Copy out every line of the records where the string "subject" occurs.

(Collected data entries)
▼
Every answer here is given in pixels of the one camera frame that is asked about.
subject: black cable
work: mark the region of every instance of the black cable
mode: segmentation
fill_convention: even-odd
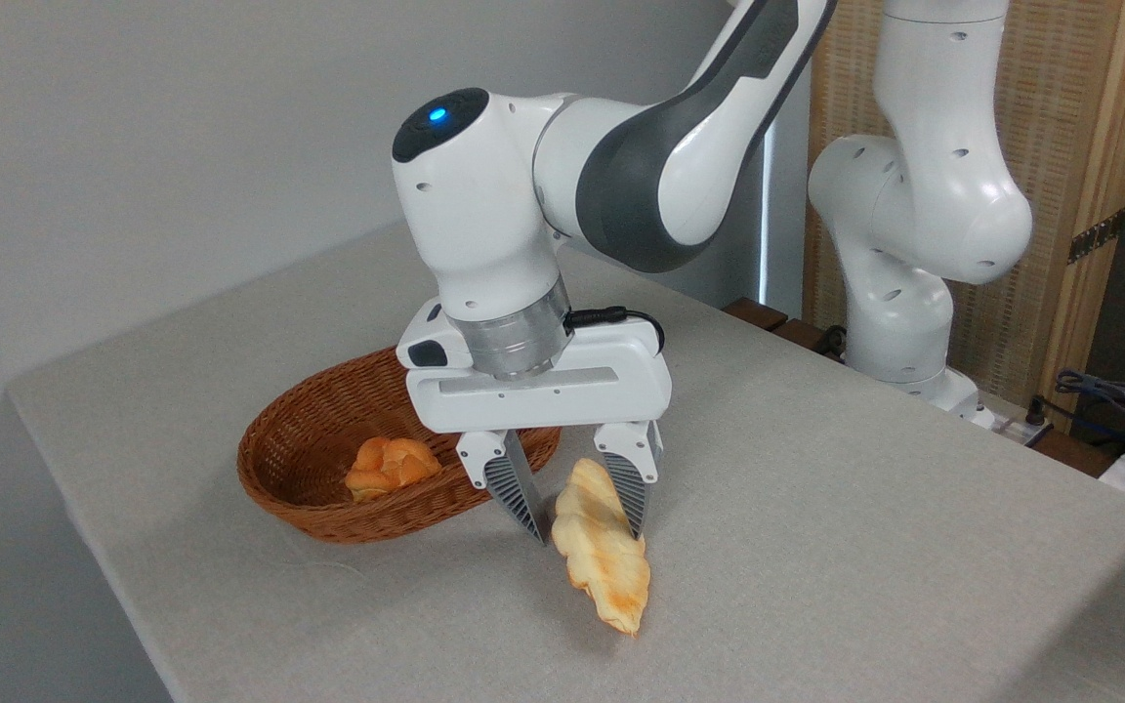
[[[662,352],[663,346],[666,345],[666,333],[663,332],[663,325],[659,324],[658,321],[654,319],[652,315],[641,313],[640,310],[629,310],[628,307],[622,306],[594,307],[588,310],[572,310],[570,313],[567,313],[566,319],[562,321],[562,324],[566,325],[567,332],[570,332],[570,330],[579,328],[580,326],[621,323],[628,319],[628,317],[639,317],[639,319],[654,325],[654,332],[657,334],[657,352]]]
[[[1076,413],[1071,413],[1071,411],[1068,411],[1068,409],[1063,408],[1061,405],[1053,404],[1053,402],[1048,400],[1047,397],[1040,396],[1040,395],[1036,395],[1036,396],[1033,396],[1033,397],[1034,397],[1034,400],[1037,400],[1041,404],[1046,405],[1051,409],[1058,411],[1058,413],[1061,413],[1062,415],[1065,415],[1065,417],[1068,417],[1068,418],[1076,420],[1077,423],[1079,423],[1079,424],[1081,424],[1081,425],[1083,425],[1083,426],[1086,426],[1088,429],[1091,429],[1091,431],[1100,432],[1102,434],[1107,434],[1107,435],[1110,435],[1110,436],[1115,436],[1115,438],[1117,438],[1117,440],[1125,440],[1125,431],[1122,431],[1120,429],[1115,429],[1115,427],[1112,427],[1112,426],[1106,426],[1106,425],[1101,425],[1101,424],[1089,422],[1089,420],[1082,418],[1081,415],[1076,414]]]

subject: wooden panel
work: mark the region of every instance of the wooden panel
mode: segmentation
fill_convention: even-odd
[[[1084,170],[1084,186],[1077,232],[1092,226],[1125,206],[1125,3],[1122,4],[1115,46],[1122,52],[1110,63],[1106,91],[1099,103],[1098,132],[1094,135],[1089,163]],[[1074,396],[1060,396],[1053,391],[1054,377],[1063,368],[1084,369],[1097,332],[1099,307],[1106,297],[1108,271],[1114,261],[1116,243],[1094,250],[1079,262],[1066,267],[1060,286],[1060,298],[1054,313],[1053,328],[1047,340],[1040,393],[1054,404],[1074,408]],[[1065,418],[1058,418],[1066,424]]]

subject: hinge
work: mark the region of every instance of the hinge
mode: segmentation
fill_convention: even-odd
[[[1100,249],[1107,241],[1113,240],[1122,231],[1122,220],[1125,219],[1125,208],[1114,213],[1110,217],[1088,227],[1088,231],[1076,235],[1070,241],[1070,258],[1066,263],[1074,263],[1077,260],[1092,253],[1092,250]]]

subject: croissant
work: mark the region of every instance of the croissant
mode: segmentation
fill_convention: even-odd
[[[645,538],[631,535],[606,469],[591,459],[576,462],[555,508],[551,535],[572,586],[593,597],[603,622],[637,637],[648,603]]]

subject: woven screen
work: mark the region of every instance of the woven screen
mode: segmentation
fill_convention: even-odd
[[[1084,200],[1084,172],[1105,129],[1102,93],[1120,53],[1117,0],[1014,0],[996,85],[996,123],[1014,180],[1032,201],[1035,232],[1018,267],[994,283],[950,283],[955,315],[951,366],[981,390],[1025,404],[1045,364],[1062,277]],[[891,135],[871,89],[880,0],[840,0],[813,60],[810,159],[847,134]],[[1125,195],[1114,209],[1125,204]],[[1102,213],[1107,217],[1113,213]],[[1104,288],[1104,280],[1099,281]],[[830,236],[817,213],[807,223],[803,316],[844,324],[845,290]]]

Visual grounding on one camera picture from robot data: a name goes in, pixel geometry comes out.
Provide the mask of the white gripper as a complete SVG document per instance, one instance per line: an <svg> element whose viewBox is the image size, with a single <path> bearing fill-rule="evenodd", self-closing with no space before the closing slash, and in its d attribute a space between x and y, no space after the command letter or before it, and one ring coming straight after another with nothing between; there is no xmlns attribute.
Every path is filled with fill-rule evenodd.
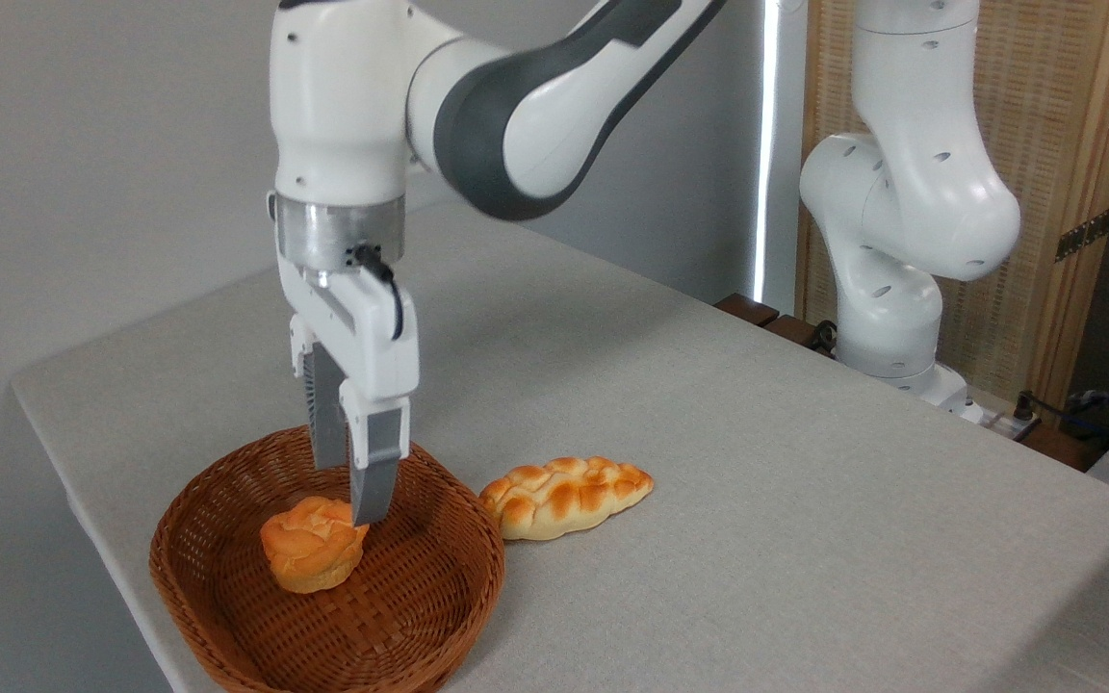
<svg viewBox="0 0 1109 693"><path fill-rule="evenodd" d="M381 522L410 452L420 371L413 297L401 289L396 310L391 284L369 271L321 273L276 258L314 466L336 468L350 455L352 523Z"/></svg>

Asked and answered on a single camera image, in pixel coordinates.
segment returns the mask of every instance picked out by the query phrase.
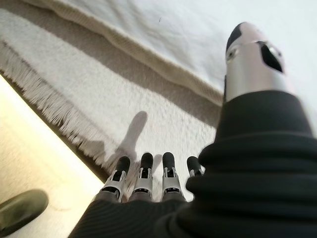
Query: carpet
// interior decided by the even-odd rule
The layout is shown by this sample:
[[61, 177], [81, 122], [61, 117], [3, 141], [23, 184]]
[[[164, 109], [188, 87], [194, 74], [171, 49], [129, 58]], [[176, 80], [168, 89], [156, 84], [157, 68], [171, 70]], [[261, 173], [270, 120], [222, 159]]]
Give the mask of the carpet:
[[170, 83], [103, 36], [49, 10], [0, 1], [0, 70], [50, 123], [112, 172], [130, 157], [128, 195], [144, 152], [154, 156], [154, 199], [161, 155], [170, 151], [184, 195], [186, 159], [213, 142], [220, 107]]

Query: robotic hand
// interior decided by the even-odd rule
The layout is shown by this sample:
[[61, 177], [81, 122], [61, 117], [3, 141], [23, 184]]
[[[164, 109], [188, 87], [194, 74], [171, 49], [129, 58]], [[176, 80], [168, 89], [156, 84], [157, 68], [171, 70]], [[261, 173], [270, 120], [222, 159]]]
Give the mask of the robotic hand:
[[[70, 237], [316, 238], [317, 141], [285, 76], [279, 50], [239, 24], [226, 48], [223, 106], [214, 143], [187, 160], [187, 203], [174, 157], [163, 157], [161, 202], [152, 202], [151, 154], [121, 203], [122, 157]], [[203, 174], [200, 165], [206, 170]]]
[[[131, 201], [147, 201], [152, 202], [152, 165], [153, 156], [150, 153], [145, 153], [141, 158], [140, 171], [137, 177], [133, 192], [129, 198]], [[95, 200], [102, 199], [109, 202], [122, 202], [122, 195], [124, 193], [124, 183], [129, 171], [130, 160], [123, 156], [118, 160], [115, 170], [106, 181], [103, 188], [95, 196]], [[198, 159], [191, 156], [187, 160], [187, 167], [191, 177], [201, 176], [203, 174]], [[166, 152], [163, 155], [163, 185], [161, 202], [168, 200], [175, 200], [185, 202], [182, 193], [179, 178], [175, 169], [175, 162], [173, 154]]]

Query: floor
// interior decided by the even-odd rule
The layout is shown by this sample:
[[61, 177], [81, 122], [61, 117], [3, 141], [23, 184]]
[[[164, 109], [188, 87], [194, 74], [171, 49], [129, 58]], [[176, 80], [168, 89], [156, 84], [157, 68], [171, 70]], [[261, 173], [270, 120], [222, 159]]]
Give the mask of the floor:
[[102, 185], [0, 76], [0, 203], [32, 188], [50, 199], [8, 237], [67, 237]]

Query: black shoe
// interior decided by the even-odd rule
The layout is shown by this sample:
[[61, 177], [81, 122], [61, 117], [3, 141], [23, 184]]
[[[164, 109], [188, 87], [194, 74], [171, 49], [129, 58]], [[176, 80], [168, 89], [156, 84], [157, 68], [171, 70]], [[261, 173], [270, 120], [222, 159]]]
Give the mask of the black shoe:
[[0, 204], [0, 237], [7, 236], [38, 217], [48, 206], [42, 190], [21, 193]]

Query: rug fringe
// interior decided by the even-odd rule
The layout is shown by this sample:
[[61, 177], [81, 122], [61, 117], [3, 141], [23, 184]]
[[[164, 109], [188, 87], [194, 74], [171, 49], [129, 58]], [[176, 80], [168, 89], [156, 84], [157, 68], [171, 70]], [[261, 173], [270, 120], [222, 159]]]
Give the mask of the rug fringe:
▲
◆ **Output for this exercise**:
subject: black cable
subject: wooden panel
subject: hinge
subject: croissant
subject: woven screen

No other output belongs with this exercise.